UPDATED AUGUST 19, 2008

Monument Avenue 1907
Monument Avenue, Richmond circa 1907. Click to view enlargement

This website is about the City and environs of Richmond, Virginia, a city underestimated for its dynamic growth of recent years, and for its sheer beauty. Few places are comparable for a city of both this size and with its unique history. Bringing together information and thousands of photographs, this site is to detail some of the particular features of Richmond that makes it a suitable home for so many diverse people, and still able to maintain singular identity as "Richmond."

Richmond City from Bridge

Some Facts About Richmond, Virginia

Richmond is the capital of the Commonwealth of Virginia, a state of the United States. Richmond is an independent city and not part of a county. (Richmond County exists; it is in an unrelated area of Northeast Virginia.)

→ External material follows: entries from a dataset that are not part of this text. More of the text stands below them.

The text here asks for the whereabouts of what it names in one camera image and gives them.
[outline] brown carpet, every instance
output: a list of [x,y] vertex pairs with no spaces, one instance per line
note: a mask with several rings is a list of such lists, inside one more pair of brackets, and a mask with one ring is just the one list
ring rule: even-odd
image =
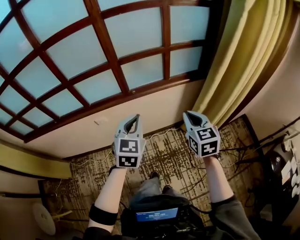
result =
[[[243,147],[253,142],[251,134],[243,120],[238,118],[229,125],[220,130],[222,139],[221,149]],[[115,165],[115,159],[112,154],[103,161],[109,153],[108,150],[97,151],[83,157],[75,158],[71,165],[72,179],[60,181],[45,180],[43,186],[46,193],[53,193],[57,188],[57,196],[47,199],[47,204],[52,214],[63,213],[72,210],[73,213],[65,216],[61,221],[56,223],[59,229],[62,227],[78,229],[85,231],[88,224],[88,213],[90,206],[96,200],[111,166]],[[209,190],[205,170],[195,169],[196,167],[204,167],[202,160],[195,159],[186,144],[184,132],[180,130],[172,130],[163,136],[154,136],[147,141],[143,161],[139,169],[129,169],[126,175],[121,201],[128,206],[132,195],[138,190],[140,184],[148,179],[149,174],[153,170],[160,173],[162,188],[169,184],[177,191],[183,193],[191,203],[205,211],[210,210]],[[255,179],[262,178],[262,168],[260,163],[242,164],[236,171],[234,162],[239,160],[237,151],[221,152],[221,164],[224,167],[229,183],[235,192],[237,198],[245,205],[249,196],[247,189],[254,185]],[[257,152],[248,150],[243,159],[258,156]],[[253,196],[247,202],[247,205],[253,204]],[[246,214],[251,216],[253,208],[245,208]],[[203,222],[210,225],[208,215],[201,214]],[[120,233],[120,221],[117,221],[114,234]]]

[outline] yellow curtain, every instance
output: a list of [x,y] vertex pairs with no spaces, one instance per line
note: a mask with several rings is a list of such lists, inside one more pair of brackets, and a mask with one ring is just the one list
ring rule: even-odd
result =
[[249,92],[278,40],[285,0],[233,0],[193,111],[221,126]]
[[38,157],[0,143],[0,165],[15,171],[48,178],[71,178],[67,162]]

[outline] sleeve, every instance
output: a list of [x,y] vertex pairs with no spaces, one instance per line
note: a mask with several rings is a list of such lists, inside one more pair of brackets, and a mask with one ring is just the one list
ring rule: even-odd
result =
[[121,239],[120,235],[112,236],[111,233],[103,228],[88,227],[83,235],[83,240],[116,240]]
[[234,239],[260,240],[250,224],[240,201],[235,196],[211,204],[210,219],[214,226],[230,234]]

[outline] wooden mullion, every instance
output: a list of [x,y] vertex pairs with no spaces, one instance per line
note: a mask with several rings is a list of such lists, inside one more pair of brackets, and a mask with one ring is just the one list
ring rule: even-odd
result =
[[3,131],[5,131],[5,132],[7,132],[7,133],[9,133],[9,134],[11,134],[11,135],[13,135],[13,136],[15,136],[15,137],[23,140],[23,141],[25,140],[25,138],[24,138],[24,136],[22,134],[18,133],[17,131],[13,130],[10,127],[7,127],[7,126],[3,125],[2,123],[0,123],[0,128]]
[[85,6],[89,15],[93,19],[93,27],[102,47],[102,50],[111,66],[112,72],[117,80],[117,83],[124,95],[129,94],[129,87],[125,80],[125,76],[118,63],[117,54],[113,48],[113,43],[109,37],[105,22],[100,14],[100,8],[97,0],[84,0]]
[[222,11],[224,1],[219,0],[210,0],[210,16],[207,25],[207,32],[205,37],[205,45],[202,50],[200,62],[199,62],[199,74],[200,77],[206,77],[212,61],[214,59],[214,55],[218,46],[216,46],[217,36],[221,24]]
[[163,36],[163,46],[165,52],[163,54],[163,63],[164,63],[164,80],[169,80],[170,78],[170,45],[171,45],[171,14],[169,1],[165,0],[161,7],[161,16],[162,16],[162,36]]
[[0,109],[5,111],[7,114],[9,114],[12,117],[15,116],[15,113],[13,111],[11,111],[10,109],[8,109],[7,107],[5,107],[2,103],[0,103]]
[[24,114],[29,112],[32,108],[34,108],[34,104],[29,104],[27,107],[23,108],[17,115],[15,115],[11,120],[9,120],[5,126],[9,127],[17,120],[21,119]]
[[11,7],[10,12],[5,16],[5,18],[0,22],[0,32],[5,28],[8,22],[14,17],[15,12],[20,10],[25,6],[30,0],[21,0],[18,3],[14,2]]
[[206,40],[195,40],[195,41],[189,41],[185,43],[178,43],[178,44],[172,44],[170,46],[170,50],[179,50],[184,48],[191,48],[191,47],[199,47],[205,45]]
[[162,6],[164,1],[168,1],[168,0],[146,0],[146,1],[132,2],[121,6],[113,7],[108,10],[101,11],[101,16],[103,19],[106,19],[119,14],[128,13],[131,11],[137,11],[146,8],[157,8]]
[[47,114],[49,117],[53,118],[54,120],[58,120],[59,116],[57,116],[54,112],[52,112],[50,109],[46,108],[42,104],[39,104],[35,98],[30,95],[19,83],[16,81],[12,81],[10,83],[10,86],[14,88],[21,96],[23,96],[27,101],[32,103],[35,107],[37,107],[39,110],[43,111],[45,114]]
[[25,118],[18,118],[17,115],[13,111],[11,111],[7,107],[5,107],[2,103],[0,103],[0,109],[2,109],[3,111],[5,111],[6,113],[8,113],[9,115],[12,116],[12,119],[10,121],[8,121],[5,126],[10,126],[16,120],[19,120],[20,122],[22,122],[23,124],[27,125],[28,127],[32,128],[32,129],[38,128],[35,124],[31,123],[30,121],[26,120]]
[[[10,6],[13,7],[16,5],[16,0],[9,0]],[[21,11],[17,11],[15,13],[15,18],[22,30],[22,32],[24,33],[25,37],[28,39],[28,41],[30,42],[30,44],[32,45],[32,47],[37,51],[38,49],[40,49],[40,43],[39,40],[36,38],[36,36],[33,34],[33,32],[31,31],[30,27],[28,26],[24,16],[22,15]],[[56,64],[53,62],[53,60],[49,57],[49,55],[44,52],[44,51],[40,51],[39,52],[39,56],[41,58],[41,60],[46,64],[46,66],[49,68],[49,70],[57,77],[57,79],[61,82],[62,85],[65,85],[66,88],[68,88],[68,80],[67,78],[64,76],[64,74],[59,70],[59,68],[56,66]],[[69,89],[71,90],[71,94],[73,94],[73,96],[84,106],[84,107],[89,107],[89,103],[80,95],[80,93],[73,88],[72,86],[69,87]],[[46,107],[42,106],[39,107],[39,109],[45,109]]]
[[136,61],[142,58],[147,58],[153,55],[157,55],[160,53],[164,53],[165,52],[165,48],[164,47],[157,47],[157,48],[152,48],[152,49],[148,49],[142,52],[137,52],[131,55],[128,55],[126,57],[122,57],[119,59],[119,64],[123,65],[132,61]]
[[9,84],[8,73],[6,72],[4,67],[1,65],[1,63],[0,63],[0,76],[2,76],[4,79],[4,82],[0,86],[0,95],[1,95]]
[[55,33],[44,42],[41,43],[41,49],[43,51],[47,50],[48,48],[52,47],[54,44],[58,43],[59,41],[63,40],[64,38],[70,36],[71,34],[86,28],[92,24],[92,19],[88,16],[85,17],[67,27],[60,30],[59,32]]
[[14,79],[28,64],[38,56],[37,50],[32,50],[19,64],[10,72],[9,77]]
[[74,111],[70,114],[67,114],[63,117],[61,117],[57,122],[51,122],[47,125],[44,125],[38,129],[38,131],[34,131],[31,133],[28,133],[25,136],[25,142],[30,142],[33,139],[36,139],[44,134],[47,134],[51,131],[54,131],[60,127],[63,127],[67,124],[70,124],[74,121],[77,121],[81,118],[87,117],[89,115],[92,115],[94,113],[97,113],[99,111],[105,110],[107,108],[125,103],[127,101],[140,98],[143,96],[146,96],[148,94],[165,90],[171,87],[179,86],[181,84],[186,84],[193,82],[195,80],[199,80],[198,78],[198,71],[192,71],[184,74],[180,74],[177,76],[173,76],[170,78],[169,81],[156,81],[153,83],[149,83],[147,85],[141,86],[139,88],[135,89],[135,94],[124,96],[123,94],[116,94],[111,97],[107,97],[105,99],[102,99],[96,103],[93,103],[88,110],[85,109],[79,109],[77,111]]
[[75,85],[89,77],[92,77],[94,75],[97,75],[99,73],[107,71],[109,69],[110,69],[110,66],[108,63],[101,64],[101,65],[93,67],[87,71],[84,71],[83,73],[80,73],[79,75],[77,75],[75,77],[70,78],[69,83],[71,83],[71,85]]
[[213,5],[212,0],[169,0],[169,3],[173,6],[201,6],[208,8]]
[[47,99],[53,97],[55,94],[63,91],[64,89],[66,89],[66,87],[62,84],[56,86],[55,88],[51,89],[49,92],[43,94],[42,96],[40,96],[37,99],[37,103],[41,104],[42,102],[46,101]]
[[56,76],[56,78],[61,82],[63,86],[65,86],[71,94],[84,106],[89,107],[89,103],[81,96],[81,94],[68,82],[67,78],[64,74],[59,70],[53,60],[49,57],[46,52],[41,52],[40,58],[46,64],[46,66],[50,69],[50,71]]

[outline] leg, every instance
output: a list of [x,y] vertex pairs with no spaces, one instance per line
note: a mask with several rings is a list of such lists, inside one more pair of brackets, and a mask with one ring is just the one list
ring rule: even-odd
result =
[[140,200],[145,197],[155,196],[161,194],[160,192],[160,180],[158,177],[154,177],[144,181],[138,190],[138,192],[133,196],[130,201],[129,207],[134,208]]
[[183,197],[186,198],[184,195],[180,194],[176,190],[174,190],[172,187],[168,187],[168,189],[164,192],[166,195],[174,196],[174,197]]

The 2007 estimated population from the US Census is 200,123 (up from 192,913 in 2006). The "Richmond Metropolitan Area" includes Henrico and Chesterfield counties, with a combined estimated population of 1.1 million. The land area of Richmond is appproximately 60 miles: the US Census estimate for population density on those 60 miles is 3,292.7 per mile.

Richmond is therefore the third largest metropolitan area in Virginia, after "Northern Virginia" (bordering Washington DC) and the "Hampton Roads" area, which includes Norfolk, Hampton Roads and Virginia Beach.

Originally settled in 1607, the present city of Richmond was officially incorporated in 1742, named by William Byrd II who noted that the view of the James River was almost identical to the view of the Thames River outside London at Richmond Hill (if you visit Libby Park and take a look down the hillside toward the James River, you will also see this startling similarity still today).

Richmond became the capital of the "Dominion of Virginia" in 1780, named after Elizabeth I (September 7, 1533 – March 24, 1603) of England.

Richmond is the site of nine "Fortune 500" and thirteen "Fortune 1000" businesses, and is an important East Coast bastion for law, finance, and government, with influence throughout the South.

Richmond is considered the Southern tip of the East Coast "Megalopolis" that includes cities Boston, New York City, Philadelphia, Baltimore, and Washington DC.